A stadium operations director wants to drive merchandise and food sales during the 90 minutes before kick-off. How can software SMS marketing support this?
The venue uses Purple Engage to capture phone numbers during the high-density login event at the stadium gates. The segmentation engine identifies fans who have connected to the network at previous fixtures. The automation layer is configured with an event-based trigger: 60 minutes before scheduled kick-off, an SMS is dispatched to all authenticated devices currently on-site, offering a time-bound 15% discount on food and beverage.
Practice Questions
Q1. Your marketing team wants to send a weekly SMS blast to all 50,000 contacts captured via the venue WiFi. As the IT Director, how should you respond?
Hint: Consider the optimal frequency cadence and the risk to gateway sender reputation.
View model answer
Reject the request. Explain that sending weekly generic blasts violates the best practice frequency cap of one to two messages per month. Advise the marketing team to use the platform's segmentation engine to divide the 50,000 contacts into specific behavioural cohorts (e.g., lapsed visitors vs. regulars) and configure automated triggers based on those segments to ensure relevance and protect deliverability.
Q2. During a network infrastructure upgrade, you are replacing legacy access points with new Cisco Meraki hardware. What changes must be made to the software SMS marketing deployment?

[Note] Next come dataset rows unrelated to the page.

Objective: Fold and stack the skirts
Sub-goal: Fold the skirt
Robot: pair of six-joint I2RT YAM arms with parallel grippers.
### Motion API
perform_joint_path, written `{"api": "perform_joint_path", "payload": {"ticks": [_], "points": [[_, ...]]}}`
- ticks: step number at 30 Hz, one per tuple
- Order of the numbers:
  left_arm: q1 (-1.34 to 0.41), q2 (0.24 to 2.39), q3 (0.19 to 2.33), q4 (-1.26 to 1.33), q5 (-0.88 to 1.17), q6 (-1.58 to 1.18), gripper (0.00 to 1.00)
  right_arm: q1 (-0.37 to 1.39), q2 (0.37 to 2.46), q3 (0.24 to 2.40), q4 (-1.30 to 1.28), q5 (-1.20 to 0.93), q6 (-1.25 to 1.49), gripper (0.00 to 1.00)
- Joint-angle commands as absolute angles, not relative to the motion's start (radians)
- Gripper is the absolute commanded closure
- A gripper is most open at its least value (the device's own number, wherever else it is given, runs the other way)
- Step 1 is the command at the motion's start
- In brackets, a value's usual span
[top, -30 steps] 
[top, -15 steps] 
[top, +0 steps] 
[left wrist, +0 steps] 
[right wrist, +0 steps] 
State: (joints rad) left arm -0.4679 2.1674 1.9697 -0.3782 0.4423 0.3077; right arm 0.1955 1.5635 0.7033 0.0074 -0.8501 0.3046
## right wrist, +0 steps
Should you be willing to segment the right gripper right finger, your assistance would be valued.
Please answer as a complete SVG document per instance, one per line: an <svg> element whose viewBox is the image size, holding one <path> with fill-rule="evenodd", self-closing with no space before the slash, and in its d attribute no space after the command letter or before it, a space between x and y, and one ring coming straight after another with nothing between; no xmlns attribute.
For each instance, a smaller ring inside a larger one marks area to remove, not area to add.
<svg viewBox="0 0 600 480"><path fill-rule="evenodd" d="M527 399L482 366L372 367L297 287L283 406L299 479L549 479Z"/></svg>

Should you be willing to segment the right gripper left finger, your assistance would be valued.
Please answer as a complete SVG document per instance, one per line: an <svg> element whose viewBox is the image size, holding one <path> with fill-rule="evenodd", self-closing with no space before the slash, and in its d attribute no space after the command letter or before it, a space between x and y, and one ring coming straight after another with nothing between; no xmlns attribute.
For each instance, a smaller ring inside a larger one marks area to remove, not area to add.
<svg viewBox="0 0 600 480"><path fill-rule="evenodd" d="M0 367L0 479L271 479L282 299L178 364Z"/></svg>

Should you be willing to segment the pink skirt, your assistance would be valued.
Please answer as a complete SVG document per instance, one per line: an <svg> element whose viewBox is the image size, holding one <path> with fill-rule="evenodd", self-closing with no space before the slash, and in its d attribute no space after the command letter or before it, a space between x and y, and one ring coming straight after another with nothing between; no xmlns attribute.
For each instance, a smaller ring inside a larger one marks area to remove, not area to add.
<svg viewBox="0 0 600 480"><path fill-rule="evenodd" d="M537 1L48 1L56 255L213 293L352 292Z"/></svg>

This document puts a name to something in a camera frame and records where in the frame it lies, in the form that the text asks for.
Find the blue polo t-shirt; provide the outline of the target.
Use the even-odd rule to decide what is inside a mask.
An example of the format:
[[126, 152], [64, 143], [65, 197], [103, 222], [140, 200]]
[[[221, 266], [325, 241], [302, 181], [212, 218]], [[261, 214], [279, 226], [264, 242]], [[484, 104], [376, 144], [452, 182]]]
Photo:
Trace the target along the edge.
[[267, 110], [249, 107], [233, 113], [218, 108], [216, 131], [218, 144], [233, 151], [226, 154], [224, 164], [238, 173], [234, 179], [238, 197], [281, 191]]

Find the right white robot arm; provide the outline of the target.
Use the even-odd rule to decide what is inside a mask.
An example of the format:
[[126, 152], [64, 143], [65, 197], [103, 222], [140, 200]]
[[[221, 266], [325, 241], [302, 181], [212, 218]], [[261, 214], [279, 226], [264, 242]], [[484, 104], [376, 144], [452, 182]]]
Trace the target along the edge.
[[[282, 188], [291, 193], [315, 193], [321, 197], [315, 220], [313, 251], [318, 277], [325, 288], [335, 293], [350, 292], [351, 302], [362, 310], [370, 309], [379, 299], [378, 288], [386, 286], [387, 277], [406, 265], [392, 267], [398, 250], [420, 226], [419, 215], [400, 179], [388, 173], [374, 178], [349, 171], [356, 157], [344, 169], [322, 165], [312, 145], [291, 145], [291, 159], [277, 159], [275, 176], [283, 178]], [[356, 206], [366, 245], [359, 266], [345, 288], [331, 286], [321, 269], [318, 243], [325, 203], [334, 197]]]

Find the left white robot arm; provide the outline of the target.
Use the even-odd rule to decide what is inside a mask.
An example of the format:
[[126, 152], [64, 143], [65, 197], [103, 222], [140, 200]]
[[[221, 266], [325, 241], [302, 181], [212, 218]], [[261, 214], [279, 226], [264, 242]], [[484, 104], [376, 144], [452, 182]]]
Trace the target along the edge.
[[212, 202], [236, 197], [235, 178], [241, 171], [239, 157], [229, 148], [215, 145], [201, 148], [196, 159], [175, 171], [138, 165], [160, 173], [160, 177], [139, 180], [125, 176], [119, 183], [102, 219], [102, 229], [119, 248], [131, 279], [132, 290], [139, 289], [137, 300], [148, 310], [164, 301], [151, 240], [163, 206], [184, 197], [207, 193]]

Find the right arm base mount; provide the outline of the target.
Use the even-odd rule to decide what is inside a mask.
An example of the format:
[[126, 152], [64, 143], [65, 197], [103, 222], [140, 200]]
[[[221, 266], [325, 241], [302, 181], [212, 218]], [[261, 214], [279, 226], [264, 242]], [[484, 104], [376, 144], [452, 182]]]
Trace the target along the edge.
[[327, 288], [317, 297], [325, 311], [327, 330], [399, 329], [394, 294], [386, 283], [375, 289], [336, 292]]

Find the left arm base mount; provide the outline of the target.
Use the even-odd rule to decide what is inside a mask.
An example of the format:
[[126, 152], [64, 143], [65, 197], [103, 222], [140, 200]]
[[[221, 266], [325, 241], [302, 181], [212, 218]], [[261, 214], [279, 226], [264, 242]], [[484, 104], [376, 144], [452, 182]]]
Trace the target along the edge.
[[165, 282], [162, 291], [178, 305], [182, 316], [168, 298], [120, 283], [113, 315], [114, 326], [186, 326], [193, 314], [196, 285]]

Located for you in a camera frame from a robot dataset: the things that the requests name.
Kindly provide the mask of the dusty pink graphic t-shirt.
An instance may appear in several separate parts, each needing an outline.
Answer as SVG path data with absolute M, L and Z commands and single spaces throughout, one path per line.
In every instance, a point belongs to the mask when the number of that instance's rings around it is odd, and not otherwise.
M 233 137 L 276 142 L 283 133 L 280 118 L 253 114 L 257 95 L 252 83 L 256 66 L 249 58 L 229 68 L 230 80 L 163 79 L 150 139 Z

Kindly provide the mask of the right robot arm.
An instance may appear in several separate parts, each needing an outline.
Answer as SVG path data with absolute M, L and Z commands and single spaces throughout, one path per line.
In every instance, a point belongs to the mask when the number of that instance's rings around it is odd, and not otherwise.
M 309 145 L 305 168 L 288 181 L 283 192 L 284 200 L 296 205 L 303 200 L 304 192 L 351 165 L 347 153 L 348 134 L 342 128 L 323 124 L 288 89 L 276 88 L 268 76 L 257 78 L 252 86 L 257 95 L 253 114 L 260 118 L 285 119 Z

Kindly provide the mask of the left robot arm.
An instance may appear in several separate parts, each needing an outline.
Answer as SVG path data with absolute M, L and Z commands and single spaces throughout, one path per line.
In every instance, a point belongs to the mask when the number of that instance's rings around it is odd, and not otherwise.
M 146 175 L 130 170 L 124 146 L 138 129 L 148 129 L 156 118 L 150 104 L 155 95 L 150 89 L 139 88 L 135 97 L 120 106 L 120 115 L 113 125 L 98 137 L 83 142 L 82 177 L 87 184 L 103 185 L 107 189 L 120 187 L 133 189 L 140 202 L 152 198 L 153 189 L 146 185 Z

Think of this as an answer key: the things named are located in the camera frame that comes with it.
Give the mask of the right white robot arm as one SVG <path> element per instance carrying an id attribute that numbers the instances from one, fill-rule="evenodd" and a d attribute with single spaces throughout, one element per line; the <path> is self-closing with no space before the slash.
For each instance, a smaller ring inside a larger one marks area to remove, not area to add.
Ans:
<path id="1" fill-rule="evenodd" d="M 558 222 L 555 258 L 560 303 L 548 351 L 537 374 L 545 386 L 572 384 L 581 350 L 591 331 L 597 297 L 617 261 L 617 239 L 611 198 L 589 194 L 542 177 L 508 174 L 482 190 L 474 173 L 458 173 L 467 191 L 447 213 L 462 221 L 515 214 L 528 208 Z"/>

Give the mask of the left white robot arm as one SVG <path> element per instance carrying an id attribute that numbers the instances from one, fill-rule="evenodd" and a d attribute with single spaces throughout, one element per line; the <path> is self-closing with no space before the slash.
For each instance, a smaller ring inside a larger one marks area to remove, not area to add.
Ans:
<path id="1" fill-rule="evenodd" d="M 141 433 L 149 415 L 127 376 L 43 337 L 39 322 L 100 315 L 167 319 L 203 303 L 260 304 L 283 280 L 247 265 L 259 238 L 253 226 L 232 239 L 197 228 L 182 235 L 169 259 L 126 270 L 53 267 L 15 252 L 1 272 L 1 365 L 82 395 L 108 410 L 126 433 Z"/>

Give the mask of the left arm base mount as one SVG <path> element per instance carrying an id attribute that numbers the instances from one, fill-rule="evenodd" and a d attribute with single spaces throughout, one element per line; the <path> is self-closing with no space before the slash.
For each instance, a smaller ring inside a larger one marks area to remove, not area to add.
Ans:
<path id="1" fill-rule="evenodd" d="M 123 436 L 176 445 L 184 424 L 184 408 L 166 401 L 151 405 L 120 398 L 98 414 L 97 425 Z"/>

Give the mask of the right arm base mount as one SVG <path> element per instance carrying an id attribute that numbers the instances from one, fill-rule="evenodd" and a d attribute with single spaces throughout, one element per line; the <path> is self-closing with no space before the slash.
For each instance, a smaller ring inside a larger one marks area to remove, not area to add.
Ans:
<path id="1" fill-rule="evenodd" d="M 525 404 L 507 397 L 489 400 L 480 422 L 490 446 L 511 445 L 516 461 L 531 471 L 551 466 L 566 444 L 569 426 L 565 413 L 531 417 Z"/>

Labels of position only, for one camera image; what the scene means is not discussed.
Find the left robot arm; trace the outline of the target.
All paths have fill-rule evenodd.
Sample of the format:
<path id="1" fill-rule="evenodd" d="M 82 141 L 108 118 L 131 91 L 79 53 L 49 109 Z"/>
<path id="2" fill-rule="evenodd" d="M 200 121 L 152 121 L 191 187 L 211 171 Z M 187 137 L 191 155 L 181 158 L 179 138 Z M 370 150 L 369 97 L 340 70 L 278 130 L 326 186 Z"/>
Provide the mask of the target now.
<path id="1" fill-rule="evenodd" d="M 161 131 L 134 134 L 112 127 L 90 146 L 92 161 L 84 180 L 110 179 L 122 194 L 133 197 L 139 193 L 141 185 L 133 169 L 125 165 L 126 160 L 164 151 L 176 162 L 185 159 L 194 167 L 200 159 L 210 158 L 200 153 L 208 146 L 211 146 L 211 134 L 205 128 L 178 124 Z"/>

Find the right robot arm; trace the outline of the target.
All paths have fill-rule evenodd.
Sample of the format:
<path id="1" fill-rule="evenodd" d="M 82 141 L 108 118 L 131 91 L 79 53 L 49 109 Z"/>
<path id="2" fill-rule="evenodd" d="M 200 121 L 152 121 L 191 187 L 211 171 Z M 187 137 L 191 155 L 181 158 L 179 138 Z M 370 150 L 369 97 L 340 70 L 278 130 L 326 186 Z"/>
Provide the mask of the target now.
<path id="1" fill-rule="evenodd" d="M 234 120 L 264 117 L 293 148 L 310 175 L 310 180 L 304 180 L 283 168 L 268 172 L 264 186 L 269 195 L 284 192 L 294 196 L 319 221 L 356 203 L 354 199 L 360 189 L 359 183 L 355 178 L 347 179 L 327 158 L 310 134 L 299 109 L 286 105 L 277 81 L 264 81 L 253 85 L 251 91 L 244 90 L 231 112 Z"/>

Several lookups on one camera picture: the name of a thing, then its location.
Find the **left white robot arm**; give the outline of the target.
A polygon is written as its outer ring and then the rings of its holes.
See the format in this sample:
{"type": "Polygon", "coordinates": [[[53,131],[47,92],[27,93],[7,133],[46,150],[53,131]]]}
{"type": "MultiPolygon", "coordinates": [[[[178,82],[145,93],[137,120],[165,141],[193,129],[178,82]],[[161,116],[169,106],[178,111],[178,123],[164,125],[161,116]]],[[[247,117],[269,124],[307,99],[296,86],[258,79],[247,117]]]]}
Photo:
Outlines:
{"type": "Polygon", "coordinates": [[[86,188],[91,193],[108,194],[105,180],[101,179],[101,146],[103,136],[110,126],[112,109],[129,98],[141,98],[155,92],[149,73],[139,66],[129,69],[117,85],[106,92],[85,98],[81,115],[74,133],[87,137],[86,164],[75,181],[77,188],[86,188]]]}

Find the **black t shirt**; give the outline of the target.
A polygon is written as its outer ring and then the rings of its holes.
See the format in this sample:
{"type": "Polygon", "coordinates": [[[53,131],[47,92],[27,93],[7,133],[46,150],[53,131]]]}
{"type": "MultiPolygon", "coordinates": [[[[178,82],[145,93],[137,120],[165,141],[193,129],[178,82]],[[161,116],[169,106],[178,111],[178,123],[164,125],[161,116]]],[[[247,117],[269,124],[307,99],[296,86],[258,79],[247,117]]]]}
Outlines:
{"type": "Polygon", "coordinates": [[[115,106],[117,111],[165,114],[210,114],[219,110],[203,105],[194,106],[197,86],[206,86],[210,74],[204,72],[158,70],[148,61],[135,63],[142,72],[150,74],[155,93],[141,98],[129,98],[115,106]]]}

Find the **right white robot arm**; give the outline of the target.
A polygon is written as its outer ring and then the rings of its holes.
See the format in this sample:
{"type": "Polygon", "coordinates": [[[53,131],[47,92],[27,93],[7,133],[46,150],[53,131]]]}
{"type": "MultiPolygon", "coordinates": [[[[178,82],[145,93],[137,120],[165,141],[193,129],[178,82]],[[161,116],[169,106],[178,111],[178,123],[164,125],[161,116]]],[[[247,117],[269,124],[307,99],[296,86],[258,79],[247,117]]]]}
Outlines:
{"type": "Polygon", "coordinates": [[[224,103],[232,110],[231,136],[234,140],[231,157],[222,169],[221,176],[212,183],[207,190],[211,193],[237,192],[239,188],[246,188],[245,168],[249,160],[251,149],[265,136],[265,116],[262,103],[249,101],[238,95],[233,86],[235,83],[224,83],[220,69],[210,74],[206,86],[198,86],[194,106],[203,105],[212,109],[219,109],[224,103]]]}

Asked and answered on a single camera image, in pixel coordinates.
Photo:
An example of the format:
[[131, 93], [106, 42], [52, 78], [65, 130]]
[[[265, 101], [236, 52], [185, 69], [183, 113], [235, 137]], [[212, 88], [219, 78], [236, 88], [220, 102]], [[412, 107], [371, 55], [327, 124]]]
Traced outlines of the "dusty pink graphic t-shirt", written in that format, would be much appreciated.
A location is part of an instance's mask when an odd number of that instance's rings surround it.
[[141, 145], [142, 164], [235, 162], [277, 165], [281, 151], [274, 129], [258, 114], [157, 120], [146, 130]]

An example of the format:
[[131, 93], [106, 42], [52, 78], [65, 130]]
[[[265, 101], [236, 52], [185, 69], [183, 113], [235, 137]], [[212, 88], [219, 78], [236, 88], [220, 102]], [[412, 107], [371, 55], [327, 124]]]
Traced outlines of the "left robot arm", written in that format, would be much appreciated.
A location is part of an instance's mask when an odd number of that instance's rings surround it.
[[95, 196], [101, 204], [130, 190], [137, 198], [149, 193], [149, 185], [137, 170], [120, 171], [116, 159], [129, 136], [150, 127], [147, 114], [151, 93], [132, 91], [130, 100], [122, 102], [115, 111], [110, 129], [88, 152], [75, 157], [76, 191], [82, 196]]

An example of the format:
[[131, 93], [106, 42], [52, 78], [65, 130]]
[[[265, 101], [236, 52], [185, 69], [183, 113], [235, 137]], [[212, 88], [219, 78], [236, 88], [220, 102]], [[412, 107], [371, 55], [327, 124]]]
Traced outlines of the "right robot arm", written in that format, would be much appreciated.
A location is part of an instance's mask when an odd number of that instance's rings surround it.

Hint: Consider Purple's architecture as a cloud overlay.
View model answer
No changes are required to the SMS platform itself. Because Purple operates as a hardware-agnostic cloud overlay, you simply need to configure the RADIUS authentication and walled garden settings on the new Meraki controller to point to the existing Purple captive portal. The data capture, segmentation, and automated campaigns will continue functioning seamlessly.
Q3. A recent SMS campaign showed a 48% open rate, but the analytics dashboard reports only a 2% return visit attribution. What is the most likely technical cause?
Hint: Think about how the platform measures a physical return visit.
View model answer
The most likely technical cause is a failure in the physical network configuration preventing the platform from accurately detecting returning devices. Check that the access points are correctly reporting presence analytics to the Purple cloud and verify that MAC randomisation by mobile OS vendors is being properly handled by your identity resolution strategy.